Dr. AB Phillips of the Institute of Liver and Biliary Sciences Institute in Delhi, who is researching and closely monitoring the side effects of alternative Ayurveda and homeopathy medicines, told that Arsenicum Elber 30 has been reported on any disease or condition in the last two decades No studies have been done regarding efficacy. Different cases have come up. In April 2019, doctors at BR Singh Hospital and Center for Medical Education in Kolkata reported the case of a 44-year-old woman who was taking homeopathy medication for mental depression. She suffered from a severe multisystem disorder due to excessive arsenic. Phillips told me in an email, “The promotion of such pseudoscience by the government will pave the way for the spread of such drugs in the market in the future that will cause dangerous side effects for those who use them.”

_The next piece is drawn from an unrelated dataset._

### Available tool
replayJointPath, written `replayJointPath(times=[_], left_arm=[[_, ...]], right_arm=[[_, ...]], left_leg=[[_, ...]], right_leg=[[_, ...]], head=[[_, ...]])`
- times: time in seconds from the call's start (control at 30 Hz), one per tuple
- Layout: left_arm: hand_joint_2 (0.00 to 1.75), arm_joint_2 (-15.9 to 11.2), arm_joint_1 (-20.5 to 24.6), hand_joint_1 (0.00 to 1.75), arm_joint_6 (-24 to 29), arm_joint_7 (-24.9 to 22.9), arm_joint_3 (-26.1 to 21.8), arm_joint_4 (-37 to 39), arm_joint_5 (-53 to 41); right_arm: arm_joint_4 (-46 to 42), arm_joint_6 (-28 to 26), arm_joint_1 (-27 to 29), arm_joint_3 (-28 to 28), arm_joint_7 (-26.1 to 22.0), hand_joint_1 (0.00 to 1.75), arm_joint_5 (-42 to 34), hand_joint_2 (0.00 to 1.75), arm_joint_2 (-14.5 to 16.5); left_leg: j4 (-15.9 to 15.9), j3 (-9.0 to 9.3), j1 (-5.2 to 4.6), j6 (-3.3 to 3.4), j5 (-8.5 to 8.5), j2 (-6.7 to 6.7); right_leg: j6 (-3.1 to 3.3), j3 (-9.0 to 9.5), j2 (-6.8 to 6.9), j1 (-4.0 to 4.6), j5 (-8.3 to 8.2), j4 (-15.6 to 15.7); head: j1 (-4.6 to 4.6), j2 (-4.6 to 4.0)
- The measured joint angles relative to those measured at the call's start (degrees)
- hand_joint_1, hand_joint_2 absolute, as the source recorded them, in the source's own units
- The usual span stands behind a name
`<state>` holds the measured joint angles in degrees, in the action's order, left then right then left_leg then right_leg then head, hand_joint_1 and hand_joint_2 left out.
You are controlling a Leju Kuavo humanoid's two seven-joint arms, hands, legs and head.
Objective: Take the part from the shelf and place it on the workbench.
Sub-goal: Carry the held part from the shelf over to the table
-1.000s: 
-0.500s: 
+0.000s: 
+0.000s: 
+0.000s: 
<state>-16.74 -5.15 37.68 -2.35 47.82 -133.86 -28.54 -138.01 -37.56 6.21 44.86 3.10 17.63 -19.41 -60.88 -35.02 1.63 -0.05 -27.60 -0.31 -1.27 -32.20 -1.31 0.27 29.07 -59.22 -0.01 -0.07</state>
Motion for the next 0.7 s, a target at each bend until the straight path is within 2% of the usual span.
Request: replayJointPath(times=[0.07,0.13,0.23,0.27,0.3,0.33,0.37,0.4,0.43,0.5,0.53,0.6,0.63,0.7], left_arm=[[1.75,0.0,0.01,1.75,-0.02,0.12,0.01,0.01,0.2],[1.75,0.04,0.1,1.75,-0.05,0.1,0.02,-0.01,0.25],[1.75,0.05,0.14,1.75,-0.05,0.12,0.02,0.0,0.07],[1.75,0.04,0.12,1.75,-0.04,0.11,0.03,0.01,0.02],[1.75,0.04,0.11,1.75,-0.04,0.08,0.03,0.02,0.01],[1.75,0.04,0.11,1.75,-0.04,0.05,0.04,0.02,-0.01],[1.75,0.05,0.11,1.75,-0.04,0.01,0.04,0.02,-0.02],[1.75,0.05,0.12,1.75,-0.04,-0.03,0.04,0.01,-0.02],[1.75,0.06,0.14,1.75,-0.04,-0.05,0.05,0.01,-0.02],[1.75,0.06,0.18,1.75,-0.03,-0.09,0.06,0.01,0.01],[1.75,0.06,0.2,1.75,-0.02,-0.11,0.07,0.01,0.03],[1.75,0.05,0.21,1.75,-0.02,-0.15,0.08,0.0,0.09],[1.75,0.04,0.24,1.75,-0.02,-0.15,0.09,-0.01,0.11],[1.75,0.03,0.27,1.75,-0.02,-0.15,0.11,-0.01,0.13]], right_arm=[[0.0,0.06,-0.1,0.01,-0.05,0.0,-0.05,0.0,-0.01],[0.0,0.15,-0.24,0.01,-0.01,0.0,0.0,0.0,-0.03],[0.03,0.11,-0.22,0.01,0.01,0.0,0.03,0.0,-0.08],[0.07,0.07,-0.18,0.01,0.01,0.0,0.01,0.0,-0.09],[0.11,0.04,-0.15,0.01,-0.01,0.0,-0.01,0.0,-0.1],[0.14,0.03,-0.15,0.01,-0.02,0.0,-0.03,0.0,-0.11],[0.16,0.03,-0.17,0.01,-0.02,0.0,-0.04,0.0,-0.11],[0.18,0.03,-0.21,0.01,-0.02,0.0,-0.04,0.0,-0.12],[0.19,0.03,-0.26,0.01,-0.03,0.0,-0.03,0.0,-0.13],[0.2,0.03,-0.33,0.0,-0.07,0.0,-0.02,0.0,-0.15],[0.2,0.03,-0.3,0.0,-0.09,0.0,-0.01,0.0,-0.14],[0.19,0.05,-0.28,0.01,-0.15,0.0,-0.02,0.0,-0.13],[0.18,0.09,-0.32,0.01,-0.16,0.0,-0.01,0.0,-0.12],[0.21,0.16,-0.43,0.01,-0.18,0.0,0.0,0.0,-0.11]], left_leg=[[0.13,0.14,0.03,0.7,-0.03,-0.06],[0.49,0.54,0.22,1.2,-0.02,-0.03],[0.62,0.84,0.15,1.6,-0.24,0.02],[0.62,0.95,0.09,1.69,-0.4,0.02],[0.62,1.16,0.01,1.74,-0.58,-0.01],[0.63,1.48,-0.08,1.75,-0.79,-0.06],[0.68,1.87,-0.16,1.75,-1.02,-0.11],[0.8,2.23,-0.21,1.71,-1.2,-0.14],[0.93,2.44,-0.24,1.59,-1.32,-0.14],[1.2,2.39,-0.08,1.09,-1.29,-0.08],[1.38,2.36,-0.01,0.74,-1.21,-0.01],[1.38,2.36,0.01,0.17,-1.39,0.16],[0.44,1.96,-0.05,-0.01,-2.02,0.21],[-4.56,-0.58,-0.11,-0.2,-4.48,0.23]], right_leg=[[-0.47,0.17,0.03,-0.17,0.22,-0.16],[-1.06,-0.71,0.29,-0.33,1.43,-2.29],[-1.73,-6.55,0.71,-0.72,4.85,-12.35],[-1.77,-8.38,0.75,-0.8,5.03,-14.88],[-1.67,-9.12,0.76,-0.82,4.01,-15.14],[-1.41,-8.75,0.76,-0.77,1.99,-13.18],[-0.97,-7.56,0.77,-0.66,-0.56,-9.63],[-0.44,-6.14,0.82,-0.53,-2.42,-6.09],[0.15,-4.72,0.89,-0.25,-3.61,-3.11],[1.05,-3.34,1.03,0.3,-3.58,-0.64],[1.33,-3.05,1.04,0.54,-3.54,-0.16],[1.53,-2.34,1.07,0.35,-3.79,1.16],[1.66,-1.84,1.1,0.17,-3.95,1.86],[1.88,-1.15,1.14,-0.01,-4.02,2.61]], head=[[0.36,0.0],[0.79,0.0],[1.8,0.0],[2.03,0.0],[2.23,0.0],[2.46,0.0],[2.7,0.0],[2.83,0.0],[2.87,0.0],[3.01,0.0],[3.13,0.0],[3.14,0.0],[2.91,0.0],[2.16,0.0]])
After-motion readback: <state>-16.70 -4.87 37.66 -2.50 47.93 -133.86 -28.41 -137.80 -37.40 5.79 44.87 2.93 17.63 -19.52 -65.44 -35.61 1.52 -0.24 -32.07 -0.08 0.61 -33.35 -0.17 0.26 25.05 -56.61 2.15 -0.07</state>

Sheikh said that the problem in India is not that many systems of medicine have been allowed to flourish, but the problem is to legalize medical systems based on questionable science. According to him, the basis of the traditional Indian system of Ayurveda is still not completely scientific. He said that homeopathy is a completely pseudo-scientific practice which has been regularly condemned by the global modern scientific community, as well as the health departments of various governments. In 2010 the United Kingdom House of Commons Select Committee on Science and Technology released a report concluding that “homeopathy products are placebo” and claimed that its principles are not scientifically valid. Based on the committee’s recommendation, in 2017 the UK government stopped funding for homeopathy in the National Health Service. In July 2019, the French government announced that it would stop reimbursement of homeopathic medicine from 2021. In Germany, the birthplace of homeopathy, the National Association of Statutory Health Insurance practitioners allegedly urged insurers to stop giving money for homeopathic treatment. Sheikh said, “Homeopathy is well on the rise in the private sector as it is in many western countries but no other country gives homeopathy the kind of statutory cover and legitimacy that India gives.”
Some public health experts argue that it is unfair to compare the history of Indian belief in alternative and traditional forms of medicine in the context in which Western countries do. According to Chandra, the biggest error of all the central governments after the independence of India was to blindly follow the British-era law on modern medical practice and apply it in alternative forms of medicine. He said, “In an attempt to promote the Indian systems of medicine and homeopathy, the form has gone beyond its contents. After the passing of those who had knowledge of and practiced indigenous systems, we now have hybrid products which have little faith in their own system. ”
The Patients viewed such treatments highly personally and hence these systems do not work on the basis of modern scientific reasoning. There should have been state and regional boards that would have fostered the local talent of the physicians of that region and connected them with the health matters of the local people. People hope that this act will bring positive changes and will bring transparency in the way homeopathy works, reduce corruption and will do much more.